In this review, we examine features of ICU systems and ICU clinician training that can undermine continuity of communication and longitudinal guidance for decision making for chronically critically ill infants and children. Drawing upon a conceptual model of the dynamic interactions between patients, families, clinicians, and ICU systems, we propose strategies to promote longitudinal decision making and improve communication for infants and children with prolonged ICU stays.

Data Sources:

We searched MEDLINE and PubMed from inception to September 2015 for English-language articles relevant to chronic critical illness, particularly of pediatric patients.
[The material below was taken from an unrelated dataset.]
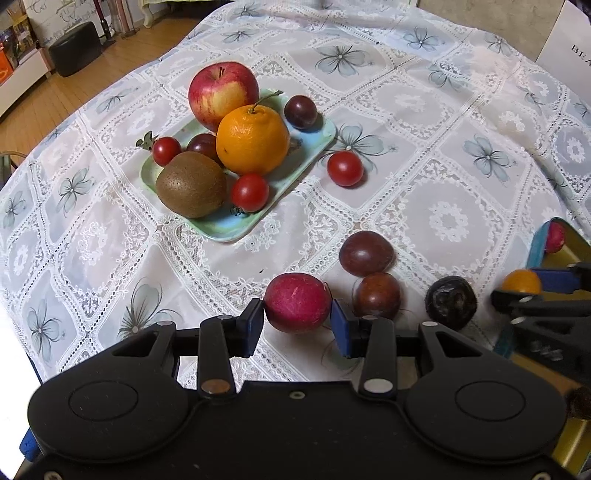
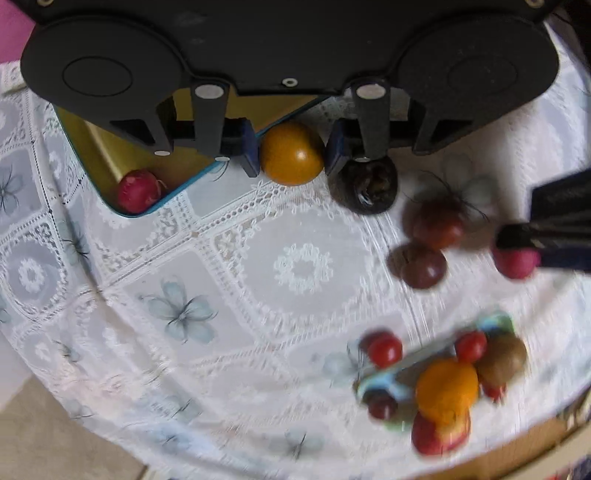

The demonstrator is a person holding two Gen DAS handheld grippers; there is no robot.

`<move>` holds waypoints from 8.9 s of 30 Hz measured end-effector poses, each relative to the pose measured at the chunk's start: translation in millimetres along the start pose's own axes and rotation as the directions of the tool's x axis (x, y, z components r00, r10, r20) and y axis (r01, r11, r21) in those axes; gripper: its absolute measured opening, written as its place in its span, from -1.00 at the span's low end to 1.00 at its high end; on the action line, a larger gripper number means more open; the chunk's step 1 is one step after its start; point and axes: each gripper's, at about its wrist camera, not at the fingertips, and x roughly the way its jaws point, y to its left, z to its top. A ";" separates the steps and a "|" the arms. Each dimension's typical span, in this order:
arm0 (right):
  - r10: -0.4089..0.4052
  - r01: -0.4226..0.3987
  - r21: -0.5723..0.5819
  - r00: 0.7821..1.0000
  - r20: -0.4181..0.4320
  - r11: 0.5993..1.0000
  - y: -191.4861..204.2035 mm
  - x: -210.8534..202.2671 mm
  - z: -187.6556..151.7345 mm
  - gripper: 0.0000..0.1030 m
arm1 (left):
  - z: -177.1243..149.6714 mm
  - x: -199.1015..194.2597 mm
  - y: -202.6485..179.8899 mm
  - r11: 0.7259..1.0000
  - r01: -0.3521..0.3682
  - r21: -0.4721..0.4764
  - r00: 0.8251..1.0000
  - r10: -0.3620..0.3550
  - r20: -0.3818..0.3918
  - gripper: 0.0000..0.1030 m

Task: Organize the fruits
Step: 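Carry both fruits over the tray and open both tools to release them, then move both tools back toward the remaining dark fruits beside the tray, then grasp a dark red plum with the left tool while the right tool grasps a dark purple fruit, then carry the plum and the dark purple fruit over the gold tray with both tools, then open the left tool to drop the plum while the right tool releases the dark fruit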

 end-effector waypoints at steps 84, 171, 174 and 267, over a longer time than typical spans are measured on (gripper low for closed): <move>-0.064 -0.025 0.457 0.982 0.178 0.889 -138.9 -74.6 -116.3 -0.14 | -54.5 -34.7 -179.7 0.993 -0.044 0.107 0.998 0.047 -0.029 -0.04; -0.013 0.017 0.094 0.999 -0.036 0.995 53.2 26.5 3.8 -0.10 | 21.7 12.7 20.7 0.990 0.048 -0.129 0.999 -0.049 -0.004 -0.16; 0.007 -0.004 0.121 1.000 -0.021 0.993 47.6 17.9 1.0 -0.10 | 20.9 11.5 19.7 0.991 0.045 -0.125 0.999 -0.046 0.000 -0.16; 0.051 -0.154 0.528 0.978 0.205 0.835 -174.2 -68.1 -158.0 -0.08 | -102.0 -39.2 -208.5 0.986 -0.002 0.164 0.999 0.010 -0.048 -0.13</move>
We also reviewed bibliographies of relevant studies to broaden our search.

Study Selection:

Two authors (physicians with experience in pediatric neonatology, critical care, and palliative care) made the final selections.

Data Extraction:

We critically reviewed the existing data and models of care to identify strategies for improving ICU care of chronically critically ill children.

Data Synthesis:

Utilizing the available data and personal experience, we addressed concerns related to family perspectives, ICU processes, and issues with ICU training that shape longitudinal decision making.

Conclusions:

As the number of chronically critically ill infants and children increases, specific communication and decision-making models targeted at this population could improve the feedback between acute, daily ICU decisions and the patient’s overall goals of care. Adaptations to ICU systems of care and ICU clinician training will be essential components of this progress.